Presumably, we want to break this into multiple stages, or find some way to appropriately construct and execute the dependency graph on the cluster:

retrieve files needed for one or more benchmark system(s)
set up all transformations in parallel
run or resume all transformations in parallel
analyze data to generate plots

Alternatively, we can make sure that every transformation acts fully independently until the analysis stage at the end using diffnet.

We'll want to find a more clever way to refactor this in the next release so we can support benchmarking multiple targets at the same time as well.

ijpulidos commented 2 years ago

Yes, considering benchmarking is becoming bigger we do want to have better (more efficient and friendly) and smarter ways to deal with these situations. I wonder if we want to have a whole new benchmarking module for perses, considering how this is evolving.

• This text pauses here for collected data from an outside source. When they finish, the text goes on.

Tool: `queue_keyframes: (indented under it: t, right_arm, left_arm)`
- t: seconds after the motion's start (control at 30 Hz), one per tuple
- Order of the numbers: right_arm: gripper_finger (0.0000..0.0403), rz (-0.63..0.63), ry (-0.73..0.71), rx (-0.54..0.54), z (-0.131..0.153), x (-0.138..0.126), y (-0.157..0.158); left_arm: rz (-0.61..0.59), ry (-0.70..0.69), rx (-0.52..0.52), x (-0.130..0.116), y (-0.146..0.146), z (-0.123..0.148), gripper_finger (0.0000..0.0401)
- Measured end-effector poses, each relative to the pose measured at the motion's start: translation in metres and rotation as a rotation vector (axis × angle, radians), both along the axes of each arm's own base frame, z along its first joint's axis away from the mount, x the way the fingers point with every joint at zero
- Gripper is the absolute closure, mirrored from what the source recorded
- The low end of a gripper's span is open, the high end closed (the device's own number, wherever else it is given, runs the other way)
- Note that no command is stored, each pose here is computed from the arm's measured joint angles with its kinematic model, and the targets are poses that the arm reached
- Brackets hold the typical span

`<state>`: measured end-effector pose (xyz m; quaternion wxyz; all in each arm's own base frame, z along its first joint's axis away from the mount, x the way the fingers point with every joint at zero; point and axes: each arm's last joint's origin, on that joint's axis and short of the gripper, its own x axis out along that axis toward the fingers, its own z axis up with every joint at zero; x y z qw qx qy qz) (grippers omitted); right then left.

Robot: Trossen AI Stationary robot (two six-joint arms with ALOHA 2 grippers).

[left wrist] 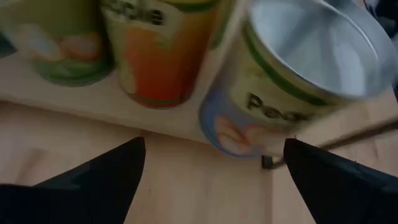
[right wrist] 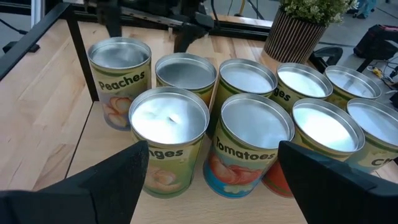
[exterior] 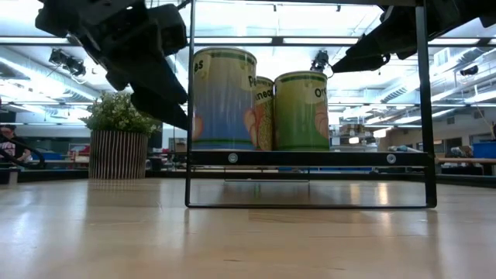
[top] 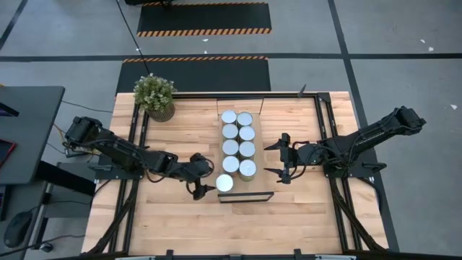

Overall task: Pick and place cans onto a shelf
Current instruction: Put the canned peaches on the shelf, then return to Home Position

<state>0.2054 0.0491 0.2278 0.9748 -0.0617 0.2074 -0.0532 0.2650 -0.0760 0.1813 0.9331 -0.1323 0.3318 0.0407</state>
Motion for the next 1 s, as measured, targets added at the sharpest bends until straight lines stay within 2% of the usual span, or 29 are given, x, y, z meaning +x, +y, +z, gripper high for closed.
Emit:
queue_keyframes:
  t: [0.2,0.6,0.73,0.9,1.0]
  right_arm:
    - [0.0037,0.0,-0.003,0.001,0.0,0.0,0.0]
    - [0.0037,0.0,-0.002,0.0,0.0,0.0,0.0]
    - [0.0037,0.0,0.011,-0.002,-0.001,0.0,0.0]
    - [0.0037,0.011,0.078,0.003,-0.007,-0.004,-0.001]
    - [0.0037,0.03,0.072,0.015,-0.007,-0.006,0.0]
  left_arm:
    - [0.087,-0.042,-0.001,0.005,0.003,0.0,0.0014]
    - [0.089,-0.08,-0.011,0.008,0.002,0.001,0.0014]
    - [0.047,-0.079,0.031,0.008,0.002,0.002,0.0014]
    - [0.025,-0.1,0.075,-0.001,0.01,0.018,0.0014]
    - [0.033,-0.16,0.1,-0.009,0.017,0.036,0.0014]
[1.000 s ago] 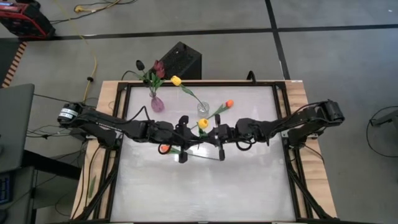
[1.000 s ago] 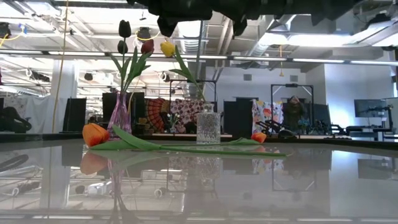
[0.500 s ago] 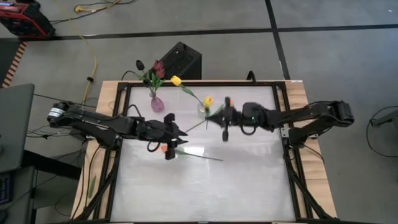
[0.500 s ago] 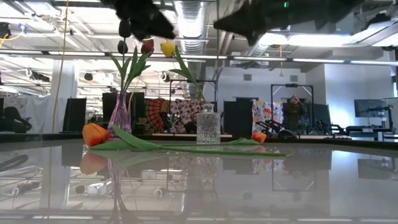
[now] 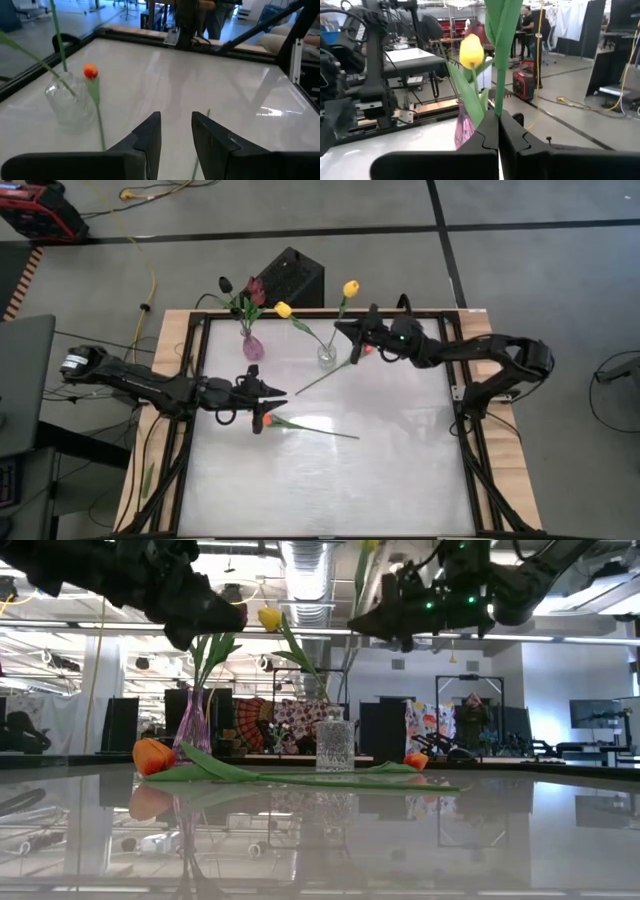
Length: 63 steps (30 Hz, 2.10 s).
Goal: Sort flowers into vase by color
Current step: Put the yellow flower into the transparent vase, then put the bottom orange flower into the transparent vase
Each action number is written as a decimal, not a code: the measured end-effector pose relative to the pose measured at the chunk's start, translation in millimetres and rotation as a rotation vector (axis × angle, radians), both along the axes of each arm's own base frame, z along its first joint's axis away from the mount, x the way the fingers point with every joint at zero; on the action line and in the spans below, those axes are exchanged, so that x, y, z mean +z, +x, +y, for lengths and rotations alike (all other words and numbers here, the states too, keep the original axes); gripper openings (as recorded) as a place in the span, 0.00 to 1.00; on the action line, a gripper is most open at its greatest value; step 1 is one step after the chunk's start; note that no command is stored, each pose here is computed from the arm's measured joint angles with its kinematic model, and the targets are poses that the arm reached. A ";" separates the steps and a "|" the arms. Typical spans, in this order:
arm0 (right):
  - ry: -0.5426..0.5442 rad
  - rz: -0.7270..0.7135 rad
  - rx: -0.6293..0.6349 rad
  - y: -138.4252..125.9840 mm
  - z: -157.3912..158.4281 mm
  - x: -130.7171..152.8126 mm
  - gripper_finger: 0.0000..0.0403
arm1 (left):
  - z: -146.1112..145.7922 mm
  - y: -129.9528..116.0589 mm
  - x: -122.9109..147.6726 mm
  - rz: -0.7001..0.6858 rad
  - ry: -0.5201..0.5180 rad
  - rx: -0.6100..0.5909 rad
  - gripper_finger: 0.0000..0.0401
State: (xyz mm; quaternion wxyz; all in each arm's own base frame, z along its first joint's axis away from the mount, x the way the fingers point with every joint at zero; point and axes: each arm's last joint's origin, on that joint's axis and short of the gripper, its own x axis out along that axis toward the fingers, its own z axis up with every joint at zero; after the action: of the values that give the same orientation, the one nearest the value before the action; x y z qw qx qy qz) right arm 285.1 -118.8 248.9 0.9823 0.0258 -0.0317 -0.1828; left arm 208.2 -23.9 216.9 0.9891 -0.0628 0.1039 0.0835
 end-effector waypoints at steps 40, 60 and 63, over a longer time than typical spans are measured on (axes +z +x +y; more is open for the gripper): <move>0.423 0.691 0.291 -14.1 71.6 -19.8 0.61 | -8.3 -9.1 -11.2 0.058 -0.091 -0.166 0.24; 0.277 0.832 0.263 112.2 195.0 -89.7 0.45 | -26.4 -41.9 -60.0 0.030 -0.071 -0.016 0.24; 0.270 0.903 0.190 126.6 187.0 -97.6 0.44 | -26.4 -41.8 -58.9 0.022 -0.056 -0.018 0.24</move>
State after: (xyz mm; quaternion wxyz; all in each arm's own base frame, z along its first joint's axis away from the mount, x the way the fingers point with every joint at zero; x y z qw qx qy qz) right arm 411.7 68.2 151.4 0.8980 0.0739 0.4248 -0.0874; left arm 166.5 -50.3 158.0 0.9865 -0.0887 0.1176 0.0721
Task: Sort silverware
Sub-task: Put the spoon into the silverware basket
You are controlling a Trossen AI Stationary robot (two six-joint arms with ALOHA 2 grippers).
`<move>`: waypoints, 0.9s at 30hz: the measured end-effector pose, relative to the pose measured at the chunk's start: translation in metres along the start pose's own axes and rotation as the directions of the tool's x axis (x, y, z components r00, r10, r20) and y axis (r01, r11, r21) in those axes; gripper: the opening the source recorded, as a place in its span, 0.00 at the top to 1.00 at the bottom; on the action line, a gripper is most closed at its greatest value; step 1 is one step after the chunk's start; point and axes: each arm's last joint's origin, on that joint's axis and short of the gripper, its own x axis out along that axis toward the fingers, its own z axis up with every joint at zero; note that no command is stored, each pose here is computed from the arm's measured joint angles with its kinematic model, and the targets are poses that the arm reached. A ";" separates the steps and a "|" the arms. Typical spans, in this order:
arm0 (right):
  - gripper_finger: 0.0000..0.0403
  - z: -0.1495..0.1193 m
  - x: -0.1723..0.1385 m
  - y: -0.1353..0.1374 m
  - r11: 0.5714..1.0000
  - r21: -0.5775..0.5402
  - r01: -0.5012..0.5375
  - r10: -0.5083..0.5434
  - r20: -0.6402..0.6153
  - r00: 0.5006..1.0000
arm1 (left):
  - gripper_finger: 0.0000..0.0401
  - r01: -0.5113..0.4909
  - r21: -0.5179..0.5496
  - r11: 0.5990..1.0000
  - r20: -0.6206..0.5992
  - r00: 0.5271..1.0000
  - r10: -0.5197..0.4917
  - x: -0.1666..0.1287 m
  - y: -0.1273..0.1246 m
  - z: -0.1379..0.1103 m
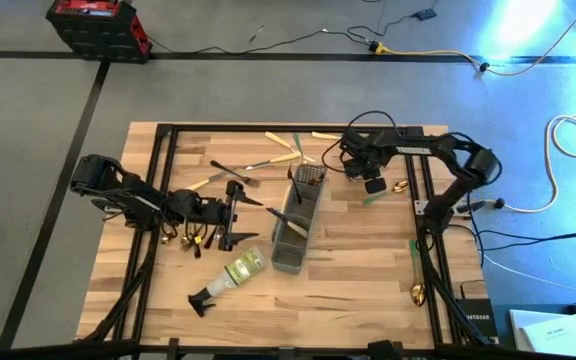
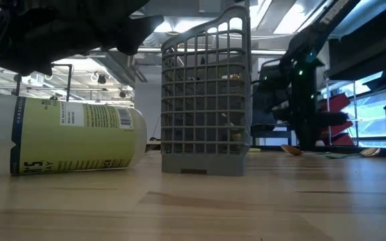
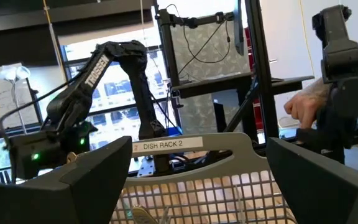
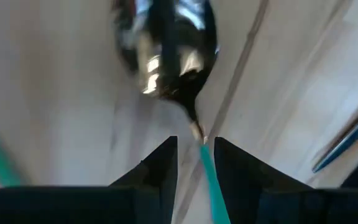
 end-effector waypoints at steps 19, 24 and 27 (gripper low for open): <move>0.98 -0.001 0.014 -0.001 0.997 0.025 -0.070 0.070 -0.039 0.997 | 0.11 0.004 0.002 1.000 -0.023 1.000 -0.004 0.000 0.000 -0.002; 0.99 0.001 -0.001 0.023 0.992 -0.007 -0.128 0.126 -0.110 0.986 | 0.11 0.001 0.002 1.000 -0.018 1.000 -0.001 0.000 0.000 -0.002; 0.99 0.007 -0.020 0.040 0.992 -0.053 -0.118 0.112 -0.109 0.988 | 0.11 -0.001 0.002 1.000 -0.010 1.000 0.001 0.000 0.000 -0.001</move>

ijpulidos commented 2 years ago

Seems like it is becoming even more beneficial to have a whole module for the benchmarks part of perses https://github.com/choderalab/perses/pull/1050#discussion_r903025368

jchodera commented 2 years ago

Is this for performance benchmarking (ns/day, time for a single calculation) or accuracy benchmarking?

ijpulidos commented 2 years ago

Is this for performance benchmarking (ns/day, time for a single calculation) or accuracy benchmarking?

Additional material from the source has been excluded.